BY ROBIN THOMPSON
Since women began to really stand up for their rights in the '60s, abortion has been a hot-button topic. "It's my body and I have the right to choose" is countered with "Murderer!" There is a constant stream of poignant stories of women who chose abortion and are now, years later, wracked with guilt.
And that, dear reader, pisses me off.
I have empathy for those women who regret the abortion they had, or feel circumstances forced them to have. I understand the heartbreak of a such a decision but I do not feel it fairly represents women as a whole. Let me tell you about my decision.
In my third year of university I suddenly found myself pregnant. I say suddenly because I had been faithfully using birth control (a diaphragm and spermicide) for years. However, as we all know, birth control measures fail a small percentage of the time. So, yes, you could say I was surprised. And annoyed. And filled with a certain amount of dread at what was to come.
I went to my family doctor to confirm what my body was telling me. When the positive results came back, my doctor sat down. "There are a number of things you can do," he said, looking grave. But there really was no choice to be made.
I have always known that I don't want to have children. There are too many people in this world already and many, many children without homes, awaiting adoption. To be perfectly honest, I don't think I would be a good parent. Parenting, and the right to do so, is taken for granted by almost everyone but not everyone is cut out to be a parent. Finally, I have a disease for which there is no known cause or cure. The medical community says it is unlikely this would be passed on to my child, but why would I want to take even the smallest chance?
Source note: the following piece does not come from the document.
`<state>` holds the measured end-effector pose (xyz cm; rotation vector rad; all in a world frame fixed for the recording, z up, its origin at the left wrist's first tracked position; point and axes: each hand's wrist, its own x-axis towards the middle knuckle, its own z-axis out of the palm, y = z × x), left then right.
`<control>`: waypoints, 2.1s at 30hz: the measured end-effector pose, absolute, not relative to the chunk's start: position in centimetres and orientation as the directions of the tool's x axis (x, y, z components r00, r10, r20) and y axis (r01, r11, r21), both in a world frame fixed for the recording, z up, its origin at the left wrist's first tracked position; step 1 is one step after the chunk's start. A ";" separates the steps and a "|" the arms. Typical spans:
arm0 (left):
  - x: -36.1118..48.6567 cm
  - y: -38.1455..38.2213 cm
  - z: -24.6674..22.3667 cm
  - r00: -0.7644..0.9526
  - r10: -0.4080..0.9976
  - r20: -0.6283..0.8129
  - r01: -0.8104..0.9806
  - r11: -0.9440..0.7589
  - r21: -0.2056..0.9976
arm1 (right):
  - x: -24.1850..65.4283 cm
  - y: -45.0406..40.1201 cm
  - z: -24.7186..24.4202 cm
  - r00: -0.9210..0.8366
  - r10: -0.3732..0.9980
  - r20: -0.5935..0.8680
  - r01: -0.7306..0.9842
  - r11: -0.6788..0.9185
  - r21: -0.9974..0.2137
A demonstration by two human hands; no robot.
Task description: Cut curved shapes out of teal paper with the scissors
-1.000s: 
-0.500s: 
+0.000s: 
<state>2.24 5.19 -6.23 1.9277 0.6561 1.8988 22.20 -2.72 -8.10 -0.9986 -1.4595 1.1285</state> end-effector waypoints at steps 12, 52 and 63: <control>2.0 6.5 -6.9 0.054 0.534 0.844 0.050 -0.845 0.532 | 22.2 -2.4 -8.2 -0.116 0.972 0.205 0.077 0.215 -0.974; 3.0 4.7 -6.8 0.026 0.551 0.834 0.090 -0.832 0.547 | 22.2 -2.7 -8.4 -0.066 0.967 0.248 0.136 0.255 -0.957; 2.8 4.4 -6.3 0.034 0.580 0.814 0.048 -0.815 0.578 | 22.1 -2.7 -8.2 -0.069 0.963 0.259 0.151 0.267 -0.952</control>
I did not agonize over the decision. It was thought out long ago, so when that diaphragm failed, I knew abortion was the only way to go, the only way that would work for me, and for my boyfriend as well. My mother supported me fully and without question. My doctor set the outpatient appointment for three days later.
This is a story without drama. I drove myself to the hospital and awoke from the anesthetic to hear mom telling anecdotes of my childhood to my boyfriend (making me want to go right back to sleep). I went on with my life with no backward glances - just a calm certainty that I did the right thing.
Abortion was not a decision I made lightly. It was well considered, made on facts, not emotion. I have not had a moment of regret, and thank God that the option was available.
I understand the grief many women feel after an abortion. It is a perfectly valid emotion but I have little patience with it. We all make difficult decisions over the course of a lifetime and the way to deal with them is exactly that - deal with them. Stop moaning and get on with your life. Be grateful to the women who came before us, who fought for the right to reproductive freedom. Be grateful that there is a decision to make.